Dentro di me cadono rovinando le strutture, le ricchezze, le morali, le paternali, l’Occidente e il Settentrione, le giornate mondiali della gioventù, i diritti che vengono da Dio, la beneficenza e la chiesa delle indulgenze, cade la loro pretesa di dominio, il loro essere scambiate per fini quando in realtà sono solo mezzi. Il fine, profetico, umano, sacro, è sempre e indomita la vita.
Cosa sia il sacro
Nel caldo umido dell’Amazzonia ci si genuflette a spalle scoperte davanti all’altare. Prendo messa tra i caboclos e mi sembra improvvisamente chiaro che la messa è un momento della vita e ad essa deve essere congiunta, ad essa riferita: c’è qualcosa di sacro in noi e nella nostra normale esistenza che vale la pena preservare e celebrare, qualcosa di caro e di importante al punto di dedicargli un momento particolare e adatto, un po’ diverso dalla quotidianità, un rito. Ciò che è sacro è la nostra facoltà di essere uomini, la nostra capacità di amare e di sperare, la nostra tensione verso gli altri e verso Dio. Tutto questo non avviene nel modo privato di concepire una divinità o una vita buona per noi: come mi ripete padre Edilberto l’etica della persona umana è universale e sociale, cioè è un impegno condiviso, politico. L’individualità è solo una sponda della responsabilità di ognuno verso l’altro e la sua richiesta di dignità.

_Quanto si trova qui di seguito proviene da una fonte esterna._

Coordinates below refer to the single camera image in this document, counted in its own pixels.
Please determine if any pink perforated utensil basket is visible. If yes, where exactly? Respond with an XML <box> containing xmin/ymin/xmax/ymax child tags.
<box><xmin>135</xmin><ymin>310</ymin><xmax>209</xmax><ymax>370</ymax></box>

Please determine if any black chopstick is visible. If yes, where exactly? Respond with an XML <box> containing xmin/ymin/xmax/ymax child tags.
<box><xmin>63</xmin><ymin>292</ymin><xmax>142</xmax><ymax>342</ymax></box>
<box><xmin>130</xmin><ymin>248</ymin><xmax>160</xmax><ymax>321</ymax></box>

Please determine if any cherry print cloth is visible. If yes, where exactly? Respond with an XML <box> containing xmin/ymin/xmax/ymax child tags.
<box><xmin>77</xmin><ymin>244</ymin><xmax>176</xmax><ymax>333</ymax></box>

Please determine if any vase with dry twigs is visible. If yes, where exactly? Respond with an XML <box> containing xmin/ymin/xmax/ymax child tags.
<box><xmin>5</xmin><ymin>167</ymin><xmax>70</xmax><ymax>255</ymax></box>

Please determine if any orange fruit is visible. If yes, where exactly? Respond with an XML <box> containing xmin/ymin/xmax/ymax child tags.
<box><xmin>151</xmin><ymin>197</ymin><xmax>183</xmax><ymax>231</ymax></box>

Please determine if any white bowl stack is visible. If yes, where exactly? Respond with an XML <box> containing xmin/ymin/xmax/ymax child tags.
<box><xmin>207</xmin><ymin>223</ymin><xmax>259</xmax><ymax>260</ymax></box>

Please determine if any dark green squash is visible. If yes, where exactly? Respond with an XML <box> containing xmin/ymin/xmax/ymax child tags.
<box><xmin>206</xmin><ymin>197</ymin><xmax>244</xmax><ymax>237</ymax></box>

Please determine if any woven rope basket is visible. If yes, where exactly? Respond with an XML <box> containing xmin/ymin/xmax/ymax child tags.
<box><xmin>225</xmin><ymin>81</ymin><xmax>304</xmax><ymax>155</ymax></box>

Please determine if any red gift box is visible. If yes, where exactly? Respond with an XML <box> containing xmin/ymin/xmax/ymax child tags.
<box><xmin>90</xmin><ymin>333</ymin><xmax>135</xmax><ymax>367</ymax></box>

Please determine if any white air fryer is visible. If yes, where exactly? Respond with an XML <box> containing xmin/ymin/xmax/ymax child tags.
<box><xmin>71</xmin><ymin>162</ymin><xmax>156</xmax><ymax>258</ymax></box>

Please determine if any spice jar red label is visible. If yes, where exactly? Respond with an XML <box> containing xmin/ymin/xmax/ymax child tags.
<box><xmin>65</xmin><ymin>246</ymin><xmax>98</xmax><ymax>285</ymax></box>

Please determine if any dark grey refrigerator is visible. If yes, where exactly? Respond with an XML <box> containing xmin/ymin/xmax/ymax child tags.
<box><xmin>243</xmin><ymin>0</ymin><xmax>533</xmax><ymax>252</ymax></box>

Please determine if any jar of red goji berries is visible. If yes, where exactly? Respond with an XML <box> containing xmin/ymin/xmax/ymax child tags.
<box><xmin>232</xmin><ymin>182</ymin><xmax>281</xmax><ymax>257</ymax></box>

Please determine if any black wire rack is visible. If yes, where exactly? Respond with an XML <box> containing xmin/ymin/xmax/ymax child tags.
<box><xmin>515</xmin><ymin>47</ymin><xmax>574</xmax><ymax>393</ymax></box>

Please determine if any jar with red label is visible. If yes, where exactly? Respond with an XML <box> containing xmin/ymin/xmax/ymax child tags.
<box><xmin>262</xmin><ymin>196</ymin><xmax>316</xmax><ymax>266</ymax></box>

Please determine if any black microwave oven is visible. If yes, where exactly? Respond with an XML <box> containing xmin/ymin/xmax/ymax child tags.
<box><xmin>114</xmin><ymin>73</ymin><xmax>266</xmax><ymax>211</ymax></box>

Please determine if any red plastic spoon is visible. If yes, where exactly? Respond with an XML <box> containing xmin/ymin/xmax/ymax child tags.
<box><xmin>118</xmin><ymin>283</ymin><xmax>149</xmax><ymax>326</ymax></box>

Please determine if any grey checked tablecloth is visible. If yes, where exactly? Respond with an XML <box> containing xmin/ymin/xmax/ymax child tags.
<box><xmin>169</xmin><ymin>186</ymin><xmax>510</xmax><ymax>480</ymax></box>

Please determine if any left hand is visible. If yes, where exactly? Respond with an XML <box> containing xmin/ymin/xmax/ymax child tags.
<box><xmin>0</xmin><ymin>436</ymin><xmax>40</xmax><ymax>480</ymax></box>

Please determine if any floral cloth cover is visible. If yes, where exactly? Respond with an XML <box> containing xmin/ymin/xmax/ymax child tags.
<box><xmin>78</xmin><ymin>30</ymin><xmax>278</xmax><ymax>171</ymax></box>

Edilberto mi ha donato un anellino di cocco nero. Si sovrappongono varie storie sul suo significato: un ragazzo ci racconta che il cocco trasmette alla pelle un balsamo speciale consentendo a chi lo indossa una vitalità perenne, altri ci dicono che significa essere sposati con la vita e la gioia di vivere. Edilberto mi dice che è un compromisso, cioè il proprio essere legati, coinvolti, ‘compromessi’, appunto, con la causa della giustizia. Mi dice che vuol dire stare dalla parte degli esclusi, prendersi la responsabilità anche per loro. Non lo so. Forse Cristo si trova proprio lì.